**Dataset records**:
****

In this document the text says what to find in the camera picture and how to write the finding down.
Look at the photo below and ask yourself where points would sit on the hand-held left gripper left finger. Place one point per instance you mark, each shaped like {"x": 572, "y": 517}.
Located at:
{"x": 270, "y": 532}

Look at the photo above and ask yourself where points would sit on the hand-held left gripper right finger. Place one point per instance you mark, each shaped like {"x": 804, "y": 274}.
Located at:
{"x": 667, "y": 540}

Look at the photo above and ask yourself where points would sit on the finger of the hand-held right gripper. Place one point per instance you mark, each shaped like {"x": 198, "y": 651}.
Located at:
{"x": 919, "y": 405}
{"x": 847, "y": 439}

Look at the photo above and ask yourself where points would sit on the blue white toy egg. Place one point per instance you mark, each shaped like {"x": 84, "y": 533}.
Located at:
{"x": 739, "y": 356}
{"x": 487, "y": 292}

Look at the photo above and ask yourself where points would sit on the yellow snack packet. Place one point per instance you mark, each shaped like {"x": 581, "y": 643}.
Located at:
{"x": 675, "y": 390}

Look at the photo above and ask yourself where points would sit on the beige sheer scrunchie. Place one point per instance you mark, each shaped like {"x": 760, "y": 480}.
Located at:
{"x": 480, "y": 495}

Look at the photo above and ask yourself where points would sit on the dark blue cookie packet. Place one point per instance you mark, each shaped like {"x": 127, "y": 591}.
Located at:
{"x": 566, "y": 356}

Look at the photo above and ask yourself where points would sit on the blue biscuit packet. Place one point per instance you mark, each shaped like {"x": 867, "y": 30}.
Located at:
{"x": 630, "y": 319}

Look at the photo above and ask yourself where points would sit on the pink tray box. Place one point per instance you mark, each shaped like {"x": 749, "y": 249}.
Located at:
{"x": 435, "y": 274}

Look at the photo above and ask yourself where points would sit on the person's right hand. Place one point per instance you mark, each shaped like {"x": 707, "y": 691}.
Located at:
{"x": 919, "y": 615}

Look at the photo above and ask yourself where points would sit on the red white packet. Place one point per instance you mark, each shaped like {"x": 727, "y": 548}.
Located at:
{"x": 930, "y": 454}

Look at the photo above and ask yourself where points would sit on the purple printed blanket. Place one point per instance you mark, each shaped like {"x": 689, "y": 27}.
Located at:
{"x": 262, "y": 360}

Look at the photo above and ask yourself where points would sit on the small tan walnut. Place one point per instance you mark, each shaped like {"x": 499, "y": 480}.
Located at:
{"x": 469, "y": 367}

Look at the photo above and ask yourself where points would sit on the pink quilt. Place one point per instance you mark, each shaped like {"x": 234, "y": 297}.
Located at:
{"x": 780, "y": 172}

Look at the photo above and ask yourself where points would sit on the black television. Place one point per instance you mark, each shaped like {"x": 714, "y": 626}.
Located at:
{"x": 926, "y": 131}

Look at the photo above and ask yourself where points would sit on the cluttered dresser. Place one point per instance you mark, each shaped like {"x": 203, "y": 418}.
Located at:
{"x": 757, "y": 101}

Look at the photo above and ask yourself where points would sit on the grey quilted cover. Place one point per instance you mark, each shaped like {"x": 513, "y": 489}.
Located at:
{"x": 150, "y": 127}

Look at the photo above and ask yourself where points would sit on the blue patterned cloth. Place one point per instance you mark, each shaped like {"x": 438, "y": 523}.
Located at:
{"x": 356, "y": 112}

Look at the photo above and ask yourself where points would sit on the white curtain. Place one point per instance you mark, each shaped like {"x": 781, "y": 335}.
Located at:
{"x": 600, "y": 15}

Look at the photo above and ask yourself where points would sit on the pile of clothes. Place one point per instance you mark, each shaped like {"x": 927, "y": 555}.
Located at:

****

**Task details**:
Please give an exact copy of the entries above, from the line with "left gripper right" down to the line with "on the finger", inclusive, and nothing else.

**Answer space**:
Look at the photo above and ask yourself where points would sit on the hand-held left gripper right finger. Place one point per instance you mark, each shaped like {"x": 804, "y": 274}.
Located at:
{"x": 667, "y": 540}

Look at the photo above and ask yourself where points would sit on the finger of the hand-held right gripper. Place one point per instance you mark, each shaped like {"x": 198, "y": 651}.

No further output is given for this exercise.